After storing it in a constant temperature bath at 80% RH for 48 hours and leaving it at room temperature for 24 hours, the tape was unwound from the glass tube and the degree of adhesion between the tape layers was observed, and no adhesion was observed. The case was evaluated as (◎), the case that it was rarely observed as (O), the case that it was observed slightly (△), and the case that it could not be disentangled as (x).

In addition, the abrasion resistance test was conducted by loading each magnetic tape into a tape recorder and running it at a running speed of about 4.8 cm/see for 600 minutes.
This was done by measuring the output fluctuation after running the vehicle twice.
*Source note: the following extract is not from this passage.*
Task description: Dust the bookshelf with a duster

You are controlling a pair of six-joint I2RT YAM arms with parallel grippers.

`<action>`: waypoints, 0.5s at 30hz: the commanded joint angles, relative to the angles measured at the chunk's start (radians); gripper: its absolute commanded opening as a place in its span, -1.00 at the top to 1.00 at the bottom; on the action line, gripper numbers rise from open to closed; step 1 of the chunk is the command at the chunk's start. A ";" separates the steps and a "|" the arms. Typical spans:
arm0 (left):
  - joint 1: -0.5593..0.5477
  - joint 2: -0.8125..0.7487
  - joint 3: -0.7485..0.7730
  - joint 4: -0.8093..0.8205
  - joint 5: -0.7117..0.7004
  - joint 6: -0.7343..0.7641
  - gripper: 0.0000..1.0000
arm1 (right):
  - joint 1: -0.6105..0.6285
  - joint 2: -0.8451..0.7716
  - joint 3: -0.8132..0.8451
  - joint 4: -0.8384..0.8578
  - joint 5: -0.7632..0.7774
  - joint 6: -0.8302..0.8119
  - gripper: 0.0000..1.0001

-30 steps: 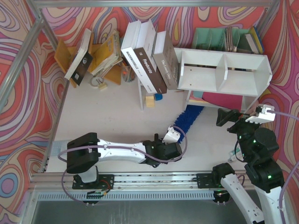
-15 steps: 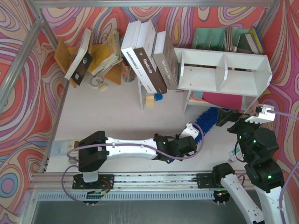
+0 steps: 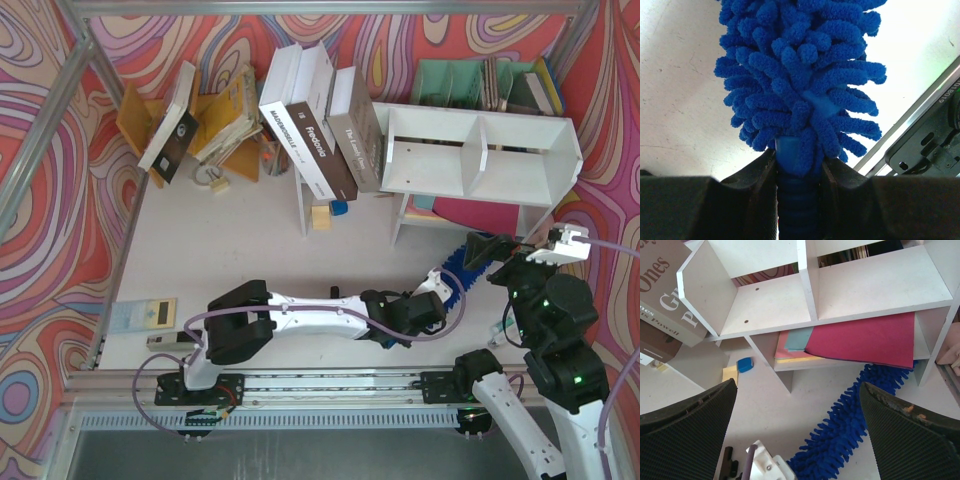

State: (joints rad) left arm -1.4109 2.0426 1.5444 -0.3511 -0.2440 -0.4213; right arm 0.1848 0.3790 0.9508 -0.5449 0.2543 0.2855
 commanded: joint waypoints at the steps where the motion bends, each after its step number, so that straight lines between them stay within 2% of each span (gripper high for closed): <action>1: -0.007 -0.020 -0.017 0.040 0.058 0.055 1.00 | 0.007 0.001 0.027 0.006 0.017 -0.018 -0.97; 5: -0.008 -0.094 -0.135 0.046 0.022 0.014 1.00 | 0.007 0.006 0.016 0.013 0.015 -0.016 -0.97; 11: -0.021 -0.298 -0.316 0.040 -0.098 -0.061 1.00 | 0.007 0.019 0.010 0.035 -0.001 -0.002 -0.97; 15: -0.032 -0.414 -0.387 -0.006 -0.123 -0.096 1.00 | 0.008 0.027 0.013 0.043 -0.005 0.000 -0.97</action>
State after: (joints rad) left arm -1.4334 1.7370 1.2041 -0.3481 -0.2985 -0.4652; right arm 0.1848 0.3904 0.9539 -0.5400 0.2539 0.2852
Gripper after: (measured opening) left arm 0.343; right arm 0.987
0 Table 2 below shows the results.

As is clear from the upper table of Table 2, the magnetic tapes obtained in Examples 1 to 4 all had better heat resistance and smaller output fluctuations than the magnetic tape obtained in Comparative Example 1. It can be seen from this that the magnetic recording medium obtained by this invention has excellent durability and heat resistance.

Patent applicant: Hitachi Maxell, Ltd.

Claims (1)

[Claims] 1. A magnetic recording medium obtained by coating a substrate with a magnetic paint containing cobalt octenoate, an isocyanate compound, and magnetic powder.